How to properly disable CloudFront caching for API requests - caching

I have AWS CloudFront set up to serve static content and an API server from the same domain. This means I have two behaviors, one serving the API gateway from /api and one serving content from S3 for all other paths.
The problem is that I don't want CF to cache anything from the API server. I was surprised to find that there does not seem to be a "master setting" to completely disable caching behavior; instead the docs refer to using Cache-control: no-cache on the origin or turning on "Cache based on all headers" in the CF behavior.
However, none of these solutions completely satisfy my requirement on simply not caching and passing through all headers. If I add Cache-control: no-cache to my origin, CF seems to respect that, but there is still the question of CF settings. CF has a setting "Cache based on headers: All/None/Whitelist". The docs says that to disable caching, "All" should be used, which makes sense (although a bit vague as compared to having an actual setting: Disable caching: on/off). However, as soon as I set this setting to "All", the entire behavior is disabled and my API requests will not reach the API gateway at all, but default to the S3 behavior used for non-API requests. I cannot find any explanation for this, it's like the entire behavior fails or is disabled without explanation.
The other problem is that headers not present in the "Cache based on" will not only be excluded from caching (which I don't want anyway), but also stripped out of the request before it's forwarded.

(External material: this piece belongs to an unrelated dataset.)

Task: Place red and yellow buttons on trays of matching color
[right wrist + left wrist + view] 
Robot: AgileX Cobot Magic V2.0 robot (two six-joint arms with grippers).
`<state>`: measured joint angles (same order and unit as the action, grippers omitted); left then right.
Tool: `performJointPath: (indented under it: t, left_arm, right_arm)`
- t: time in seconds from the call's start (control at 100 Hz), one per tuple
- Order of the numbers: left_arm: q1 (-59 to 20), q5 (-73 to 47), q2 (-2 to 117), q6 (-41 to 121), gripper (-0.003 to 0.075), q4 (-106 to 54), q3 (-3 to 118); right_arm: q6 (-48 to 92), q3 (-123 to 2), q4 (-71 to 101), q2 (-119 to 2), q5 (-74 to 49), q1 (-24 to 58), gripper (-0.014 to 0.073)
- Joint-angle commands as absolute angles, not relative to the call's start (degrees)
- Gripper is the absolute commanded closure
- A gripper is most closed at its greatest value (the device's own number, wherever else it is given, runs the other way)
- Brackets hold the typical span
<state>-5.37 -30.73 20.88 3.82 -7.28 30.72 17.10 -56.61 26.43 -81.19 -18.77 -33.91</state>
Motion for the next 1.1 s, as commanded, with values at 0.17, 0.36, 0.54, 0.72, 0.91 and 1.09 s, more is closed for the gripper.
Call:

This may make sense for a cache to work as intended, but since I don't want any caching it's quite frustrating to have to make sure to white-list all the headers I ever use. It would feel much better to rely on "All" than having to make sure the white-list is always up to date.
So:
1) is there a better, clearer way to disable caching completely for one path of a CloudFront distribution? Ideally it shouldn't even rely on the origin setting certain headers, it should just completely disable any attempt to cache requests within the configured path.
2) Why is my entire API gateway target disabled when I select "All" in the "Cache based on headers" box? What's happening here?

Just had the same issue and ended up contacting AWS help on it.
Based on the AWS associate, the reason why "Cache based on headers = All" doesn't work on API gateway is that, forwarding of "Host" header makes it non-applicable.
The way that it worked for us is by setting the TTL on the API gateway behavior to zero, for both Max and min value.

Related

Problem with caching in cloudFront (CDN- AWS), cache and collapse forward are acting the same

Users are sending requests for me for information, some times this info is personalized, and sometimes it's common to all. When it's common to all I want the CDN to cache the answer. I distinguish between the users by query params.
The problem - The problem is when I want them to stop using the cache, and each to get their personalized content.
I thought that if I'll send the response with cache flag off (max-age = 0) the user's requests won't use the cache, the requests would come to me, and I would give them their personalized answer.
But the CDN in that case doing collapse forwarding and all the users continue getting not personalized answers.
I didn't found a way to disable the collapse forwarding, and I couldn't find a way to continue serving the client personally after they start using the cache.
Any ideas?
I had the same issue and chatting with support (detailed here). It turns out that you can't stop CloudFront from sending non-personalized results just by using the Cache-Control header. Instead you have to have separate "Behaviors" and namely a CachingDisabled behavior for routes where you need personalized responses.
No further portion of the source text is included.